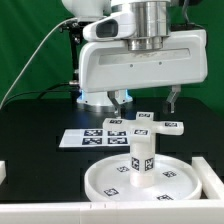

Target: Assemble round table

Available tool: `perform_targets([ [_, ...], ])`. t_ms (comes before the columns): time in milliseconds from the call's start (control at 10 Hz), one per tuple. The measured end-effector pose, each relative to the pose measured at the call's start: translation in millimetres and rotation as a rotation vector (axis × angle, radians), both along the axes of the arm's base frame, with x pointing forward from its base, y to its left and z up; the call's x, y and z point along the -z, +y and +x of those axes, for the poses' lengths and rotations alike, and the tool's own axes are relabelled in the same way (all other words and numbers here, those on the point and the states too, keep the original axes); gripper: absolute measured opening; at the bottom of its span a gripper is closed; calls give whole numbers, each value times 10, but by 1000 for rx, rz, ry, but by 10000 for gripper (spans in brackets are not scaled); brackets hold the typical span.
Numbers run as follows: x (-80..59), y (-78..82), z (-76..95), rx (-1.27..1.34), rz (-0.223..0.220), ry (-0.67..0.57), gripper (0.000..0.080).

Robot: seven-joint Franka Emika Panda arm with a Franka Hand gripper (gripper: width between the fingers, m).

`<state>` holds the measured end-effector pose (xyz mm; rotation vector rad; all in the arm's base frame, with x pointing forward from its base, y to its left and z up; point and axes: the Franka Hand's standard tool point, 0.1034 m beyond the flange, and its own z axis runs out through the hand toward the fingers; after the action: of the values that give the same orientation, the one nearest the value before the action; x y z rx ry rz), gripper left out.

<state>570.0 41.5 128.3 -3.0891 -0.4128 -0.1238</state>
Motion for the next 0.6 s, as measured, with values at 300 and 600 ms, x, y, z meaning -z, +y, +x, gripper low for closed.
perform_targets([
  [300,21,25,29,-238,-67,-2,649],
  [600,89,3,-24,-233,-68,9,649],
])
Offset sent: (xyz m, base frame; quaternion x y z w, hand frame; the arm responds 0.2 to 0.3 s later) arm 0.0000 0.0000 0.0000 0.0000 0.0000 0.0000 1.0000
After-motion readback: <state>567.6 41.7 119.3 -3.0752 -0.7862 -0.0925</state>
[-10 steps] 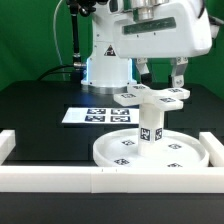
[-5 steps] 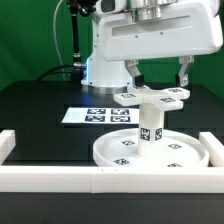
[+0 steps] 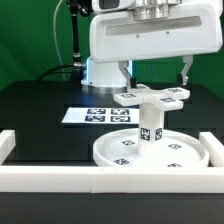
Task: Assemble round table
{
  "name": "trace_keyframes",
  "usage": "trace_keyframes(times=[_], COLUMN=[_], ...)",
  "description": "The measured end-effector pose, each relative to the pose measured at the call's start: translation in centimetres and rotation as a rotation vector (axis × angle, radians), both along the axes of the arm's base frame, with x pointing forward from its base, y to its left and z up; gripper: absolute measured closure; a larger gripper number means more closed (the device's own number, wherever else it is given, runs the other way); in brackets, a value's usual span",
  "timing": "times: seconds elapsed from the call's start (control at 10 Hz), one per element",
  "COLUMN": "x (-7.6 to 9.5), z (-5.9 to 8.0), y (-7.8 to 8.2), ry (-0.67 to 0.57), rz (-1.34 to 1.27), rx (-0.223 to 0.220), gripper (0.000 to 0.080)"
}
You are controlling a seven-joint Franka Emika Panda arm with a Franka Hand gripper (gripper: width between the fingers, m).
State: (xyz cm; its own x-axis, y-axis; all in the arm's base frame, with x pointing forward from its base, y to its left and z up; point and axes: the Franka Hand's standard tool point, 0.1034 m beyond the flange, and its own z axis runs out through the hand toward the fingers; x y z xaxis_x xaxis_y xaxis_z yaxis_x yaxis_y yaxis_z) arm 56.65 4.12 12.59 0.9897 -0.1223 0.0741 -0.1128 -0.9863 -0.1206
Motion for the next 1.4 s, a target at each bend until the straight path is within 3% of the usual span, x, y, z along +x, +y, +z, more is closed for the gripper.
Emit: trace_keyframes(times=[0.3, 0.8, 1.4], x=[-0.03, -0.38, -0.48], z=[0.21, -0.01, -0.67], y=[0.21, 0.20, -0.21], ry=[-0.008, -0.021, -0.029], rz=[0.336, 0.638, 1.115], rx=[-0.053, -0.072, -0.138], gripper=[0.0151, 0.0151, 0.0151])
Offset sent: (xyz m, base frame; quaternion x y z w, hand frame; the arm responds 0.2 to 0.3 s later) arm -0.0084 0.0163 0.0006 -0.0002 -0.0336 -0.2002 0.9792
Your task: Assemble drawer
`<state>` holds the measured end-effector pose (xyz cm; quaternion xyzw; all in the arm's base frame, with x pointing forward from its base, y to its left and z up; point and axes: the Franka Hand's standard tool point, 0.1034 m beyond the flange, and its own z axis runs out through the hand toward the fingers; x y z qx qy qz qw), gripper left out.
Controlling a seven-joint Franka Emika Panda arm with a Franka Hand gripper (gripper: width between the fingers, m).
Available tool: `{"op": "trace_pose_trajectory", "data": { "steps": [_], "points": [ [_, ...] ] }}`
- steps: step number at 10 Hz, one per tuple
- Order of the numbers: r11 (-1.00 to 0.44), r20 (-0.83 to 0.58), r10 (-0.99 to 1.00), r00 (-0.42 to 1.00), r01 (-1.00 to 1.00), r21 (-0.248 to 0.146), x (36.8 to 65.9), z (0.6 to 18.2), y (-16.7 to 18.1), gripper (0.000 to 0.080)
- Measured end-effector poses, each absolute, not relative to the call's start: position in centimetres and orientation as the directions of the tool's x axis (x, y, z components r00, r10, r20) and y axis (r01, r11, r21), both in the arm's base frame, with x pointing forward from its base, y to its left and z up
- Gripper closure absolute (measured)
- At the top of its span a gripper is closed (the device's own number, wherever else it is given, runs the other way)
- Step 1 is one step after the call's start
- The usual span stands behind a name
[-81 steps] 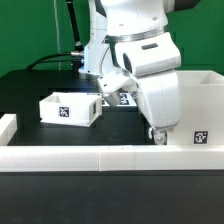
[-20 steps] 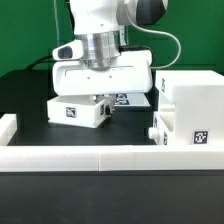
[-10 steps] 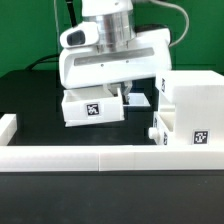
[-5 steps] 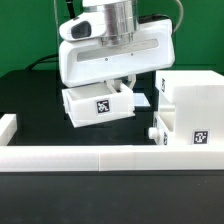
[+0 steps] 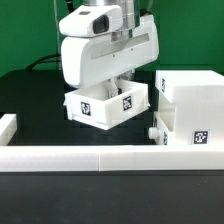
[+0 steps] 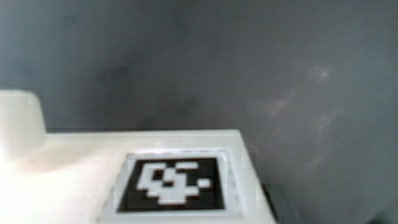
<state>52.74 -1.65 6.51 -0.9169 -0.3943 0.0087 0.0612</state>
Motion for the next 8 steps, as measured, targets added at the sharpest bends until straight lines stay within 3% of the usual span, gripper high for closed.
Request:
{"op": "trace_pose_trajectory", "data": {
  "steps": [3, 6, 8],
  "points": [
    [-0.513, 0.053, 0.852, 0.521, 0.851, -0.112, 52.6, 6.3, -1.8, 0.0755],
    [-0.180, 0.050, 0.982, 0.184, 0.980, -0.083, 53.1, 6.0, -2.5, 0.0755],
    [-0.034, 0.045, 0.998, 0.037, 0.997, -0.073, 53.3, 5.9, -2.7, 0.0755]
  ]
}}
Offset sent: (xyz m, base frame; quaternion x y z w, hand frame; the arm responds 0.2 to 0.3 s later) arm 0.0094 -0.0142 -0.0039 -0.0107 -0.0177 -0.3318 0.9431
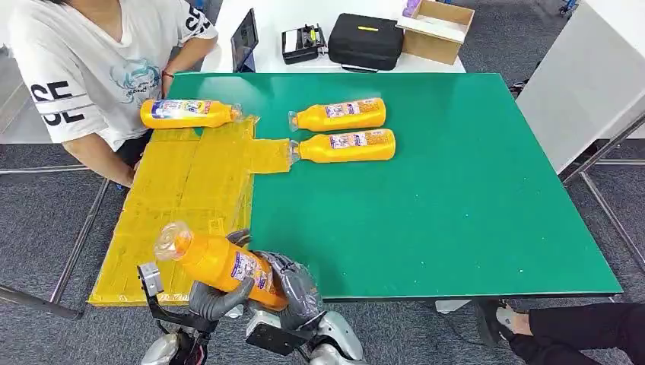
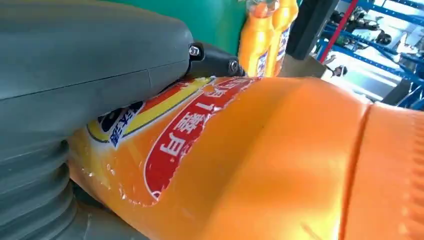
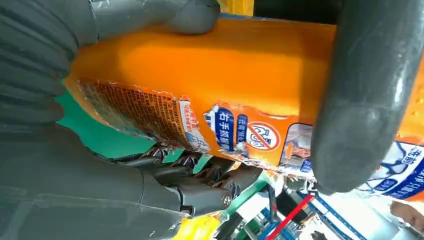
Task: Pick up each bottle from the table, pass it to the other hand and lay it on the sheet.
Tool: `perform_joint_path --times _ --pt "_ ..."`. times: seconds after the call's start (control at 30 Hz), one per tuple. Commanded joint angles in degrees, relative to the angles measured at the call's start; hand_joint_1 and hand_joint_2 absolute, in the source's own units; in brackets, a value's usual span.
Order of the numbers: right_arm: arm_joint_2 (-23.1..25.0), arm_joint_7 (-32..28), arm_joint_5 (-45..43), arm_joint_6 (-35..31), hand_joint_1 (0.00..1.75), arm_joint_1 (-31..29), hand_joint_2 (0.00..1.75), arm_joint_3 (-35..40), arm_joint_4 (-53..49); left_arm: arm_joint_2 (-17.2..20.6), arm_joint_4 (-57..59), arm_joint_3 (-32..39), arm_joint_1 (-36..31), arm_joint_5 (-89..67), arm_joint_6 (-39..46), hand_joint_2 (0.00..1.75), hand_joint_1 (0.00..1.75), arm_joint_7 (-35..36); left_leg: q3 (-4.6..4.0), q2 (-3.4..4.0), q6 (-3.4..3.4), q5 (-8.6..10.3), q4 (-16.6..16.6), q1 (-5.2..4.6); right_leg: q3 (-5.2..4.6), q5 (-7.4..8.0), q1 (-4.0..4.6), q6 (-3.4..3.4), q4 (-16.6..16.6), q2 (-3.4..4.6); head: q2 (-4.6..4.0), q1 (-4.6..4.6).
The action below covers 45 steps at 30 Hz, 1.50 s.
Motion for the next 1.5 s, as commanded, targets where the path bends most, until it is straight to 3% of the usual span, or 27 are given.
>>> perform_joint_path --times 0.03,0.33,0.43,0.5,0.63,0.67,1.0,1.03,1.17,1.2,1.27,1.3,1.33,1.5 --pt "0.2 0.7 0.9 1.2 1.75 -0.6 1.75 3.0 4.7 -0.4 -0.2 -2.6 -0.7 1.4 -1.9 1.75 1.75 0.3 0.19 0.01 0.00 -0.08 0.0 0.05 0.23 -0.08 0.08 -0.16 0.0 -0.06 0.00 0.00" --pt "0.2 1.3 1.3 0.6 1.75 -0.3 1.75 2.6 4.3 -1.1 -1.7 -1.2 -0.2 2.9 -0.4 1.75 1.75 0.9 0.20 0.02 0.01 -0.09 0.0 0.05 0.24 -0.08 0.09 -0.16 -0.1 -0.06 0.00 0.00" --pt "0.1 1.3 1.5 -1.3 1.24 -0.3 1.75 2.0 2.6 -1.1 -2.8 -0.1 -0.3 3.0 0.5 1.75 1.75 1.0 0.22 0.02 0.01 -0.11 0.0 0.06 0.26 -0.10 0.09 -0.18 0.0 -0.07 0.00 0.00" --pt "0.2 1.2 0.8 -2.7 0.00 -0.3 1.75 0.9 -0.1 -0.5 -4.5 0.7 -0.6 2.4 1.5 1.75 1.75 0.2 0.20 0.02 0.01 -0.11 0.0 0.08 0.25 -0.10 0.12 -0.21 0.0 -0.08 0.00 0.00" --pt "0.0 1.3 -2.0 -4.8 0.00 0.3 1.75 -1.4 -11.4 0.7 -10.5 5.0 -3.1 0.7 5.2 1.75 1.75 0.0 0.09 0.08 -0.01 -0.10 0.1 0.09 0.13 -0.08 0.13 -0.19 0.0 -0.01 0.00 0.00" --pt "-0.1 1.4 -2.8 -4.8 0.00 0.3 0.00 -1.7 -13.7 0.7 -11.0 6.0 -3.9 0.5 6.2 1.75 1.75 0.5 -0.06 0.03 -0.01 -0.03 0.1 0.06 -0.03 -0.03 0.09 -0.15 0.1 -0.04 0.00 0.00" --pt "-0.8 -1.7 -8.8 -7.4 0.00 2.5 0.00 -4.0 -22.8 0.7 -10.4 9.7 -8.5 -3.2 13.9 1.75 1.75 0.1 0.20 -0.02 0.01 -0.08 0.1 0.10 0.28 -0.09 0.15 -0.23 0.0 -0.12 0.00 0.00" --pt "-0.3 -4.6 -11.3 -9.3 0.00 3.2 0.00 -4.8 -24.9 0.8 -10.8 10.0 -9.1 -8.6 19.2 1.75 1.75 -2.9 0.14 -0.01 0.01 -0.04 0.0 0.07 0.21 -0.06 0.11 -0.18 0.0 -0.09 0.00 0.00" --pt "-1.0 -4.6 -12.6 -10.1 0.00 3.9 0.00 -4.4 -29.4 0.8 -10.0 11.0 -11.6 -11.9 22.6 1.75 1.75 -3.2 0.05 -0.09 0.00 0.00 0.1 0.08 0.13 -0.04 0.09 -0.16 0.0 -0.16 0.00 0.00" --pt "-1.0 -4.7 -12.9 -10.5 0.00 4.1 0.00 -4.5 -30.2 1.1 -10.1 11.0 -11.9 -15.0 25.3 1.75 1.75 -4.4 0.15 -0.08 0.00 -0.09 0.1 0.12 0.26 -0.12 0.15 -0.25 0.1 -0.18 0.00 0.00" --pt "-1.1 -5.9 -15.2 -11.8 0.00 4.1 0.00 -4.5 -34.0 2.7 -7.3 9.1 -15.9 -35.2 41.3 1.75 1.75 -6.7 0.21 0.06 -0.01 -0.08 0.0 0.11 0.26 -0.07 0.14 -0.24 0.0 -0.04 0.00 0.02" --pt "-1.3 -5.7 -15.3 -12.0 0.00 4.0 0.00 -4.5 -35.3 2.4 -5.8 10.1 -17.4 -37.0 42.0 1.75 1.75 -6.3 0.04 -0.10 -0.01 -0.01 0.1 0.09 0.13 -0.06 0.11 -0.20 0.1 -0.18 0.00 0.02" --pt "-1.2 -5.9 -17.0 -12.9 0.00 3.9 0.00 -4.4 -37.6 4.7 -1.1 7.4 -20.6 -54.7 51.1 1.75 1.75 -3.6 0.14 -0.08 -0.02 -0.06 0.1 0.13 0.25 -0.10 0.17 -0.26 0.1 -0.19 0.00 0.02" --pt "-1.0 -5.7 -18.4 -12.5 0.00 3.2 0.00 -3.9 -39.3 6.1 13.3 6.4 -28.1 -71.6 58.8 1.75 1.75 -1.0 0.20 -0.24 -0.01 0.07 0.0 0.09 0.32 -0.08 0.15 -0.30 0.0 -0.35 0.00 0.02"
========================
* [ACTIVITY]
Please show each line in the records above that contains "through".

* [THE ANSWER]
`<state>` holds the measured end-effector pose (xyz mm; rotation vector rad; all in the arm's base frame, with x pointing forward from its base, y to its left and z up; point and axes: the Franka Hand's standard tool point, 0.1034 m beyond the flange, and its own z axis runs out through the hand toward the fingers; after the action: of the values that give the same orientation, the one nearest the value before the action; x y z rx ry rz), gripper left out.
State: (xyz cm; its own x-axis, y-axis; all in the arm's base frame, with x pointing forward from its base, y to its left and z up; point and axes: the Franka Hand's standard tool point, 0.1034 m beyond the flange, and its own z axis runs out through the hand toward the fingers; x y z xaxis_x xaxis_y xaxis_z yaxis_x yaxis_y yaxis_z) arm 56.65 4.12 12.59 0.9897 -0.1223 0.0741 -0.1128 -0.9863 -0.1206
`<state>` holds the measured end-effector pose (xyz cm; quaternion xyzw; all in the arm's base frame, with x pointing forward from its base, y to its left and z up; point and axes: the Franka Hand's standard tool point, 0.1034 m beyond the flange, and its own z axis runs out through the hand toward the fingers; x y z qx qy qz qw), gripper left out.

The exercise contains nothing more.